** Opening Record extracts block **
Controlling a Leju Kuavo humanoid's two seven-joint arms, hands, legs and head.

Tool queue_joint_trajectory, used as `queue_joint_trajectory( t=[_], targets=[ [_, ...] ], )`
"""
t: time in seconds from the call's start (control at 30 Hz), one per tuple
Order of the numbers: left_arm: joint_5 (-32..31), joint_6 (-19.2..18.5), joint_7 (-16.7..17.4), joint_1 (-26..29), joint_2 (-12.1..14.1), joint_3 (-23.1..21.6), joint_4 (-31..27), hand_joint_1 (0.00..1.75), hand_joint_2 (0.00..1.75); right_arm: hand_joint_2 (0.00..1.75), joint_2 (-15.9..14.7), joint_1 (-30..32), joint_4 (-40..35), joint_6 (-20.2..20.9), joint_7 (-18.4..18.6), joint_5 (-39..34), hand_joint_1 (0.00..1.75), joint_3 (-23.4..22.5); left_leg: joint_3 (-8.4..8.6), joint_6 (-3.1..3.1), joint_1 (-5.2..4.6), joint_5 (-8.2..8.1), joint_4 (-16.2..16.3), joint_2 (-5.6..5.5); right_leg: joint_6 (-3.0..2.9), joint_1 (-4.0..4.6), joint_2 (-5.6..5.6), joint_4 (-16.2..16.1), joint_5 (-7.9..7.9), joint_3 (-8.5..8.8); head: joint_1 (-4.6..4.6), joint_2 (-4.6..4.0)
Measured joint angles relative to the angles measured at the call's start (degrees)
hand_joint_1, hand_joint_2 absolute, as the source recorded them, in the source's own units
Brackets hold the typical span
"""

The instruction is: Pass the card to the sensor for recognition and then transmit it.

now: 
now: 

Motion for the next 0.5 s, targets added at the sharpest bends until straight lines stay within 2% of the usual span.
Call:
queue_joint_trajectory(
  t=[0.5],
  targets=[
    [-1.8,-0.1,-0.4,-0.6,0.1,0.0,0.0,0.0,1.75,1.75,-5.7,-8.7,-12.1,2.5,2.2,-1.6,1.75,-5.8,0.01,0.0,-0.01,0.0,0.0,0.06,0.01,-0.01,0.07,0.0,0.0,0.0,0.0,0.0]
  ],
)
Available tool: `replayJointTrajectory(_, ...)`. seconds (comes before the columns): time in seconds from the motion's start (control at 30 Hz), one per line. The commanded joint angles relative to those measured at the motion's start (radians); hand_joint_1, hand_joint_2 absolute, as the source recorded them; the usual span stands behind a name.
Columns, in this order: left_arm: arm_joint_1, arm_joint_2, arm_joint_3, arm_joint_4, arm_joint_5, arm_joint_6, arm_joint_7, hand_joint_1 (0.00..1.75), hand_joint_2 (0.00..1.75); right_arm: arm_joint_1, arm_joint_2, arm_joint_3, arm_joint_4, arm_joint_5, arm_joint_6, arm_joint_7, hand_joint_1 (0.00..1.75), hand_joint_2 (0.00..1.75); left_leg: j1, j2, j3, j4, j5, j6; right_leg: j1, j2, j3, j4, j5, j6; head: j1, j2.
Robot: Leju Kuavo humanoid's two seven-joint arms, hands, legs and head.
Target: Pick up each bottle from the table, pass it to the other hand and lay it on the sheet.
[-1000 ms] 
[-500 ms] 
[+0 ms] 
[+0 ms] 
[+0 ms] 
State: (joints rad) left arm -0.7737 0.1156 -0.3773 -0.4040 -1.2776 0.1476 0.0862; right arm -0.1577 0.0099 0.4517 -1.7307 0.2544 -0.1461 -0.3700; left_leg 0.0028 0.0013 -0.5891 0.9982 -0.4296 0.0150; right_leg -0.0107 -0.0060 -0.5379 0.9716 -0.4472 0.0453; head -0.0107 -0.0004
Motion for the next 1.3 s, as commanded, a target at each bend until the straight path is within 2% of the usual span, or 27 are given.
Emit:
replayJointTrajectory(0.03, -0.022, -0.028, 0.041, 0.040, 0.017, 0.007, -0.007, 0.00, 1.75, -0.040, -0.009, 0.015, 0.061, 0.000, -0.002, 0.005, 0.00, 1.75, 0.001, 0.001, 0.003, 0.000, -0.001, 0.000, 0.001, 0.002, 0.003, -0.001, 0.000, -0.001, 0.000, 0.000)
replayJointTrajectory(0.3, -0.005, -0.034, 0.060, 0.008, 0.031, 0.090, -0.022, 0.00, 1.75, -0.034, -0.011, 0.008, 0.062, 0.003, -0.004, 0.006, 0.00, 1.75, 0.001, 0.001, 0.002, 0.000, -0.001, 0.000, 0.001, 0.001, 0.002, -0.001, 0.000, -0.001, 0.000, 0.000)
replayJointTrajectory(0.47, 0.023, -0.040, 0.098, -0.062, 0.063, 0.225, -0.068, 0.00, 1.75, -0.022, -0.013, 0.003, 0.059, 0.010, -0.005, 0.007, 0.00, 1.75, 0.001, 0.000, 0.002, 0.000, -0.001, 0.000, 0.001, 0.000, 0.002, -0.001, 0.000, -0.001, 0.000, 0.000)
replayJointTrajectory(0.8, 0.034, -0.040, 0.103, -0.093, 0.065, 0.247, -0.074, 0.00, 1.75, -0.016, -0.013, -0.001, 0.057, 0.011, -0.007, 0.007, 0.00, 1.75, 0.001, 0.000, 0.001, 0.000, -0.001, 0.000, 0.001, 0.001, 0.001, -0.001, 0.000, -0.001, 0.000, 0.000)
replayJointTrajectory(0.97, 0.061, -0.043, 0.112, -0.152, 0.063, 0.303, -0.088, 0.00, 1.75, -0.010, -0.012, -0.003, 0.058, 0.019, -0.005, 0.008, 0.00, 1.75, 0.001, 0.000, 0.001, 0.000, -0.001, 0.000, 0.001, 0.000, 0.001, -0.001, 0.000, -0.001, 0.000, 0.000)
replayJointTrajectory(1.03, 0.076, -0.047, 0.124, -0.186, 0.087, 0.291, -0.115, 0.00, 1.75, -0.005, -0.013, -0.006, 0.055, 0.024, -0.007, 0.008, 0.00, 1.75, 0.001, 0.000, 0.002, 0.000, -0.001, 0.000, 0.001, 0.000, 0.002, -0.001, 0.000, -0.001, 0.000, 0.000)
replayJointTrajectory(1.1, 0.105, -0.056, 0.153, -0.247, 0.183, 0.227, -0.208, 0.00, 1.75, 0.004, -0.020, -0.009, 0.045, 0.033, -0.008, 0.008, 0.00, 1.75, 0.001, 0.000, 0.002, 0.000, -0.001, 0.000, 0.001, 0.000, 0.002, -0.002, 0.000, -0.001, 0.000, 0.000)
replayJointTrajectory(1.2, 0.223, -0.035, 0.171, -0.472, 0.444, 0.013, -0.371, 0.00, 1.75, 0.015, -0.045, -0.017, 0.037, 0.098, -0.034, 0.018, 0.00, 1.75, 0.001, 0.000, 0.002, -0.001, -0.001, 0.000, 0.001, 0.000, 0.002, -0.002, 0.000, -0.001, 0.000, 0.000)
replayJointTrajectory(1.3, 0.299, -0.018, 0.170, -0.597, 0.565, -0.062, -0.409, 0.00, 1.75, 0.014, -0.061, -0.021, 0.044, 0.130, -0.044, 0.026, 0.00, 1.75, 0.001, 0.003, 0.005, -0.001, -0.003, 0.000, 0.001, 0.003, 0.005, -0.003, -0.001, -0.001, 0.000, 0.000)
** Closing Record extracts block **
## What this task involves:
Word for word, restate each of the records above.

## Solved exercise:
Controlling a Leju Kuavo humanoid's two seven-joint arms, hands, legs and head.

Tool queue_joint_trajectory, used as `queue_joint_trajectory( t=[_], targets=[ [_, ...] ], )`
"""
t: time in seconds from the call's start (control at 30 Hz), one per tuple
Order of the numbers: left_arm: joint_5 (-32..31), joint_6 (-19.2..18.5), joint_7 (-16.7..17.4), joint_1 (-26..29), joint_2 (-12.1..14.1), joint_3 (-23.1..21.6), joint_4 (-31..27), hand_joint_1 (0.00..1.75), hand_joint_2 (0.00..1.75); right_arm: hand_joint_2 (0.00..1.75), joint_2 (-15.9..14.7), joint_1 (-30..32), joint_4 (-40..35), joint_6 (-20.2..20.9), joint_7 (-18.4..18.6), joint_5 (-39..34), hand_joint_1 (0.00..1.75), joint_3 (-23.4..22.5); left_leg: joint_3 (-8.4..8.6), joint_6 (-3.1..3.1), joint_1 (-5.2..4.6), joint_5 (-8.2..8.1), joint_4 (-16.2..16.3), joint_2 (-5.6..5.5); right_leg: joint_6 (-3.0..2.9), joint_1 (-4.0..4.6), joint_2 (-5.6..5.6), joint_4 (-16.2..16.1), joint_5 (-7.9..7.9), joint_3 (-8.5..8.8); head: joint_1 (-4.6..4.6), joint_2 (-4.6..4.0)
Measured joint angles relative to the angles measured at the call's start (degrees)
hand_joint_1, hand_joint_2 absolute, as the source recorded them, in the source's own units
Brackets hold the typical span
"""

The instruction is: Pass the card to the sensor for recognition and then transmit it.

now: 
now: 

Motion for the next 0.5 s, targets added at the sharpest bends until straight lines stay within 2% of the usual span.
Call:
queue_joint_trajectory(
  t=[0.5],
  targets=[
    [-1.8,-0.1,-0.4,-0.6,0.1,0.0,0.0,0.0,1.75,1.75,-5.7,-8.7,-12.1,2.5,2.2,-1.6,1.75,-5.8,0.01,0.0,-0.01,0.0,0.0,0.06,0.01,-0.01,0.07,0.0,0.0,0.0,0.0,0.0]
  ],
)
Available tool: `replayJointTrajectory(_, ...)`. seconds (comes before the columns): time in seconds from the motion's start (control at 30 Hz), one per line. The commanded joint angles relative to those measured at the motion's start (radians); hand_joint_1, hand_joint_2 absolute, as the source recorded them; the usual span stands behind a name.
Columns, in this order: left_arm: arm_joint_1, arm_joint_2, arm_joint_3, arm_joint_4, arm_joint_5, arm_joint_6, arm_joint_7, hand_joint_1 (0.00..1.75), hand_joint_2 (0.00..1.75); right_arm: arm_joint_1, arm_joint_2, arm_joint_3, arm_joint_4, arm_joint_5, arm_joint_6, arm_joint_7, hand_joint_1 (0.00..1.75), hand_joint_2 (0.00..1.75); left_leg: j1, j2, j3, j4, j5, j6; right_leg: j1, j2, j3, j4, j5, j6; head: j1, j2.
Robot: Leju Kuavo humanoid's two seven-joint arms, hands, legs and head.
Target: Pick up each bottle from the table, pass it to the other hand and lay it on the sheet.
[-1000 ms] 
[-500 ms] 
[+0 ms] 
[+0 ms] 
[+0 ms] 
State: (joints rad) left arm -0.7737 0.1156 -0.3773 -0.4040 -1.2776 0.1476 0.0862; right arm -0.1577 0.0099 0.4517 -1.7307 0.2544 -0.1461 -0.3700; left_leg 0.0028 0.0013 -0.5891 0.9982 -0.4296 0.0150; right_leg -0.0107 -0.0060 -0.5379 0.9716 -0.4472 0.0453; head -0.0107 -0.0004
Motion for the next 1.3 s, as commanded, a target at each bend until the straight path is within 2% of the usual span, or 27 are given.
Emit:
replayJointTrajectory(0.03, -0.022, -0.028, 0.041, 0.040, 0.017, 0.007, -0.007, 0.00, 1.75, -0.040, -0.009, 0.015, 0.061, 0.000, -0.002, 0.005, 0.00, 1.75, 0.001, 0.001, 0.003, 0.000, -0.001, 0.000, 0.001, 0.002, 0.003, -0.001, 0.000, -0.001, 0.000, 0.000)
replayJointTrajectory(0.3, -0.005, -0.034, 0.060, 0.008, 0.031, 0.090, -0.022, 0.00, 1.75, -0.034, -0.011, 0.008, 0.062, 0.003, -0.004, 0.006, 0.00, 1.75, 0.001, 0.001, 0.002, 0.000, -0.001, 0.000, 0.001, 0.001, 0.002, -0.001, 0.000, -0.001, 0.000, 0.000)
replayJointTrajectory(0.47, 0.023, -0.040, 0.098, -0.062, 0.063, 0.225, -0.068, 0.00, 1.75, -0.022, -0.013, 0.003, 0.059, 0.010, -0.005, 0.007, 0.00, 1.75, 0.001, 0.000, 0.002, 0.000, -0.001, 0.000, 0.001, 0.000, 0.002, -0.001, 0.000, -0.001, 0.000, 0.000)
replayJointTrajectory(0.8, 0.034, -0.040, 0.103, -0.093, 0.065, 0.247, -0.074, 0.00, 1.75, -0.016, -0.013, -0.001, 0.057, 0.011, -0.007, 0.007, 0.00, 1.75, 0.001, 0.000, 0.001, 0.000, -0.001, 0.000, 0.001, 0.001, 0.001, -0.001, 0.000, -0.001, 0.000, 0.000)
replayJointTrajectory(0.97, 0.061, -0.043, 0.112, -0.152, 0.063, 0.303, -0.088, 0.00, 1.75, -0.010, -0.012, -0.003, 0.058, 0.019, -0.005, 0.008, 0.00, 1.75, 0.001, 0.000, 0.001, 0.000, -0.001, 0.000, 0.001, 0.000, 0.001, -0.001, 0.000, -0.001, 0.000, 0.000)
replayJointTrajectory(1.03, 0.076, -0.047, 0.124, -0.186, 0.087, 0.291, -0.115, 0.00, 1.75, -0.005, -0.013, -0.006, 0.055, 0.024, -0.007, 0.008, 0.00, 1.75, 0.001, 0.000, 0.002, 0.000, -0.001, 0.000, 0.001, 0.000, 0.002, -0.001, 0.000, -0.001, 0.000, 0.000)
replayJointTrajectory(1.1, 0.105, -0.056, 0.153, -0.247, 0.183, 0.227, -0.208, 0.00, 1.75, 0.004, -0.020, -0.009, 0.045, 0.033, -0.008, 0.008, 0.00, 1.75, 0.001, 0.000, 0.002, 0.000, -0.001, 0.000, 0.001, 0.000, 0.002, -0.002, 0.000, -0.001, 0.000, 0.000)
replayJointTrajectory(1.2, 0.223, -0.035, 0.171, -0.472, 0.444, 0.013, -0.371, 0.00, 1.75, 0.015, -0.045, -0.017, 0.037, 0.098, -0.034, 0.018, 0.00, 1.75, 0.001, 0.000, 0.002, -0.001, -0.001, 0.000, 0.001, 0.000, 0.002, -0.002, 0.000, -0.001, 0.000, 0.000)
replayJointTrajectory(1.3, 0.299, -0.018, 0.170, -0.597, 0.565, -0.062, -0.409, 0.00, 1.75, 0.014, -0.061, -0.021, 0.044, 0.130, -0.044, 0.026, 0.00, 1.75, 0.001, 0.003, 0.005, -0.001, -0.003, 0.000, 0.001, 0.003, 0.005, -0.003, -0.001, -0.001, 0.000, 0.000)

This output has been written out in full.